526 Beautiful Arrangement
1. Question
Suppose you have N integers from 1 to N. We define a beautiful arrangement as an array that is constructed by these N numbers successfully if one of the following is true for the ith position (1 <= i <= N) in this array:
The number at the ith position is divisible by i.
i is divisible by the number at the ith position.
Now given N, how many beautiful arrangements can you construct?
Example 1:
Input: 2
Output: 2
Explanation:
The first beautiful arrangement is [1, 2]:
Number at the 1st position (i=1) is 1, and 1 is divisible by i (i=1).
Number at the 2nd position (i=2) is 2, and 2 is divisible by i (i=2).
The second beautiful arrangement is [2, 1]:
Number at the 1st position (i=1) is 2, and 2 is divisible by i (i=1).
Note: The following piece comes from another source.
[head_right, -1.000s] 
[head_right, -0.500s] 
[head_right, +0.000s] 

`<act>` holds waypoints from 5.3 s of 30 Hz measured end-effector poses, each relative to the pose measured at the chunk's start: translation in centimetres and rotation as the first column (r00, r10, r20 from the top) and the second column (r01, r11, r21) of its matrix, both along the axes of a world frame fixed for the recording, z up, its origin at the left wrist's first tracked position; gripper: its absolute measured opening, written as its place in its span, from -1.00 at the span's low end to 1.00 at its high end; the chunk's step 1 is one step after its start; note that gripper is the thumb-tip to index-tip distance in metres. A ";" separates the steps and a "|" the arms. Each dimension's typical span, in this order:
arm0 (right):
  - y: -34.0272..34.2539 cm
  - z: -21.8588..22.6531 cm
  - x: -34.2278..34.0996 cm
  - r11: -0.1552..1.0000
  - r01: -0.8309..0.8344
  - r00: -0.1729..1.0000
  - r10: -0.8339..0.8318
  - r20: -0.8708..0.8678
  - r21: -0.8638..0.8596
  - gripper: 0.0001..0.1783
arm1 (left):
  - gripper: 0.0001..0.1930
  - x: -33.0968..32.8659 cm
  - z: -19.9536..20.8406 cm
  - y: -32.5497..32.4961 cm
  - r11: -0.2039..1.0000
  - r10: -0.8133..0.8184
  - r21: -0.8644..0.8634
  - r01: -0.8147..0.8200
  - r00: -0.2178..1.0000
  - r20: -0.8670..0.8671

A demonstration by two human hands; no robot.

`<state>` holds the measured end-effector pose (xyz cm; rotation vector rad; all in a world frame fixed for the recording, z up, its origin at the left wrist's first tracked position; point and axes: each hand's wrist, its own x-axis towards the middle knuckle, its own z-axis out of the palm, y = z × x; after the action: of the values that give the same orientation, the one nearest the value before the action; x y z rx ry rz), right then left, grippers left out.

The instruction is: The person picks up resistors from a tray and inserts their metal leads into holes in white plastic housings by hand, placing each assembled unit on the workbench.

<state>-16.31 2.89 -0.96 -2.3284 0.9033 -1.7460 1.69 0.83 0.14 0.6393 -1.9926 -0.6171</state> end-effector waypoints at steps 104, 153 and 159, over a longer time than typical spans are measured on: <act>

Number at the 2nd position (i=2) is 1, and i (i=2) is divisible by 1.
Note:
N is a positive integer and will not exceed 15.
2. Implementation
(1) Backtracking
class Solution {
public int countArrangement(int N) {
boolean[] used = new boolean[N + 1];
int[] count = new int[1];
getArrangement(1, N, used, count);
return count[0];
}
public void getArrangement(int curNum, int N, boolean[] used, int[] count) {
if (curNum == N + 1) {
++count[0];
return;
}
for (int i = 1; i <= N; i++) {
if (!used[i] && (curNum % i == 0 || i % curNum == 0)) {
used[i] = true;
getArrangement(curNum + 1, N, used, count);
used[i] = false;
}
}
}
}
3. Time & Space Complexity
Backtracking: 时间复杂度O(N!), 空间复杂度O(N)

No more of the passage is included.